My eventual plan for sometime after the RAR project, pending an evaluation of how I get along with rifles, is to acquire some manner of thing that can be used for both hunting and range amusement and to use it for those purposes. For a number of reasons, including the potential effect of the current political climate and also the infant nature of the RAR project at present, it’s not necessarily something I’m planning to act on anytime soon.
Except that yesterday I decided on a lark to take my pet critter (of the human variety; that distinction is soon to become important) to view the oddness that is Gander Mountain. Among other things (inclusive of plastic deer, plastic deer horns, deer on hats, deer on shirts with amusing slogans, deer on PINK shirts with amusing slogans, bags to put deer in, and things to bag deer with), Gander Mountain has a reasonably decent firearms department inclusive of a rack of used rifles that one may fondle.
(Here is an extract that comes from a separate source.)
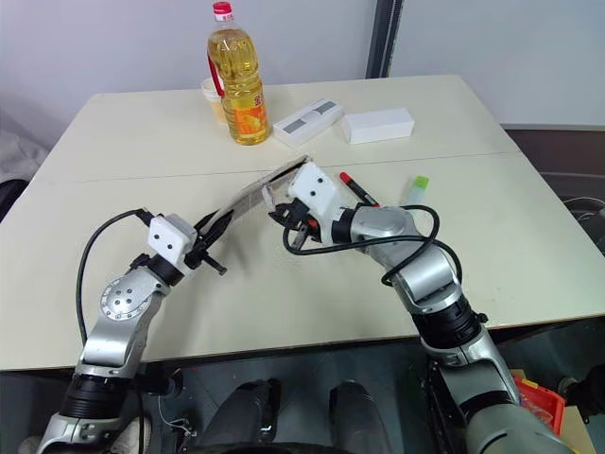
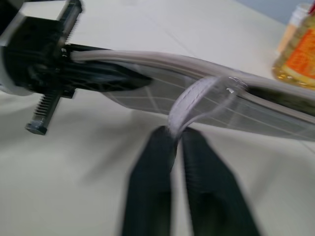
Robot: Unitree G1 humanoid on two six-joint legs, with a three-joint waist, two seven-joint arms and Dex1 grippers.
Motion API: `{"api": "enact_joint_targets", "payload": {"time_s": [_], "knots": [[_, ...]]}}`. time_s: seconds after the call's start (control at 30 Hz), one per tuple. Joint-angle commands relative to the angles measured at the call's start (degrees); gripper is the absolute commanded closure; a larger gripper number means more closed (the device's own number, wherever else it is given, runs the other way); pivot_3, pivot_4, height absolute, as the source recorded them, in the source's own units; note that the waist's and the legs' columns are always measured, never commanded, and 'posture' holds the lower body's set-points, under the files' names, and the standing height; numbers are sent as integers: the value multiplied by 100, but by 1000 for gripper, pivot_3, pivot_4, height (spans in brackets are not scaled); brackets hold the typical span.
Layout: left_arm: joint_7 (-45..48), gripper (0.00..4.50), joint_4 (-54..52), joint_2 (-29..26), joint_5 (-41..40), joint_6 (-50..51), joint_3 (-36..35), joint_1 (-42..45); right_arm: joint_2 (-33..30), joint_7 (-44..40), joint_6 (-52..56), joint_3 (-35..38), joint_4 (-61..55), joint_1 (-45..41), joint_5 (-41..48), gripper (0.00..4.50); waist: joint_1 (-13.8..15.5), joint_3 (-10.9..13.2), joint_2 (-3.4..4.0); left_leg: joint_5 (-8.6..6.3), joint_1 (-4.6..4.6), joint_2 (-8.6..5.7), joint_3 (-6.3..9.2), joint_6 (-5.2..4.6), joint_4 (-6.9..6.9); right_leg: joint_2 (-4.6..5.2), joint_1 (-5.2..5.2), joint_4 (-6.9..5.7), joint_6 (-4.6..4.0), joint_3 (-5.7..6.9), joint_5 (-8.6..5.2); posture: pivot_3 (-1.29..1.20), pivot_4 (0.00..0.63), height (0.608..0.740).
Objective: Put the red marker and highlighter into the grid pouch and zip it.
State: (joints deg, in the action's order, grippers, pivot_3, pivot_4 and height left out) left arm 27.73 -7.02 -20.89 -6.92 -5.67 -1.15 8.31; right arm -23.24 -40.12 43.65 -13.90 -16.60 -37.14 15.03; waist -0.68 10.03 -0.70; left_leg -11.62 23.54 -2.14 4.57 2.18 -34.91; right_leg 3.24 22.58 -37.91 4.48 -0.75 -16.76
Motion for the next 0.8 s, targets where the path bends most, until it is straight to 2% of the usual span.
{"api": "enact_joint_targets", "payload": {"time_s": [0.03,0.1,0.2,0.37,0.5,0.67,0.77,0.8], "knots": [[-172,4500,-208,87,107,-136,14,8,-18,28,20,193,-116,-99,104,2019,0,0,0,0,1,0,0,0,0,0,0,1,0,0,0,0,150,740],[-260,4500,-159,150,199,-174,55,34,10,129,147,223,-127,-76,98,964,3,0,0,0,2,0,0,0,0,0,1,2,0,0,0,0,150,740],[-405,4500,-67,268,333,-258,95,119,233,437,520,422,-84,-63,222,964,3,0,0,0,3,0,0,0,0,0,1,2,0,0,0,0,150,740],[-460,4500,46,385,396,-357,147,216,1001,1210,1195,992,159,-128,507,964,-7,0,0,0,4,0,0,0,2,0,3,1,0,-1,0,0,150,740],[-427,4500,133,376,415,-447,180,255,1440,1587,1343,1156,304,-120,586,964,-7,1,2,0,4,0,-1,0,7,-1,7,1,0,-2,0,0,150,740],[-397,4500,188,344,419,-518,198,268,1670,1757,1292,1127,440,-225,608,964,-9,2,3,0,5,0,-2,0,7,-1,8,1,1,-2,1,0,150,740],[-394,4500,230,332,467,-586,237,265,1787,1839,1243,1124,546,-310,631,1781,-16,2,3,0,5,0,-2,-1,7,-1,8,1,1,-2,1,0,150,740],[-394,4500,230,332,473,-595,244,262,1774,1823,1212,1064,553,-322,610,2214,-15,2,3,0,5,0,-2,-1,8,-2,9,1,1,-1,1,0,150,740]]}}
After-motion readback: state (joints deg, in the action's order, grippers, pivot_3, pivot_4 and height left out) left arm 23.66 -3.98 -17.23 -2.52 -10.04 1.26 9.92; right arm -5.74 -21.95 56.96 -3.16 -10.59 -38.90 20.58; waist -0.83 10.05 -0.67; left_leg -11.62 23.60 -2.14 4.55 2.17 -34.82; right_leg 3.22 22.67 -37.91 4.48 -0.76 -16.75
As we passed the rifle fondling rack, I noticed an interesting thing about one of the bolt action rifles: its bolt was facing the other way from usual. Hmm. A left-handed bolt action rifle, you say? So I looked at the tag, thinking “Oh, it’ll just be some wacky brand that I probably don’t want.” It was a Ruger M77. Then I picked it up, thinking “Oh, it’ll probably be in some wacky and marginally useless for my purposes caliber.” It was 7mm Rem Mag.
Well, shit.
So I did the more or less sensible thing, particularly since my back was working on going out and I was therefore somewhat distracted, and put the shiny object back on the rack, resolving to consider further and go back the next day, thinking “Well, it’s not like someone’s going to pounce on a left-handed bolt action in just one day, right?”
You can guess how well that went.
The bonus, though, about this situation was that in a sense there was luck and opportunity in either option — if the rifle had been there, I would have had the opportunity to purchase something which was quite well suited to my anticipated needs. As those needs are a bit off-kilter in areas (the left-eye dominance, in particular, tending to be that last constraint that causes the solution-finding process to go SPROING from mutually exclusive criteria), I can’t necessarily count on reaching out my hand whenever I want and plucking out exactly the item I need — a certain amount of serendipity may well be required. However, being as it seems to have turned out the other way, i.e. the rifle is not there, I then have the opportunity to do more research, do more shooting, allocate my cash flow a little better, and be in a better position to capitalize on whatever the next opportunity that comes along is.
Which, I guess if you think about it, that is kind of true for life in general also.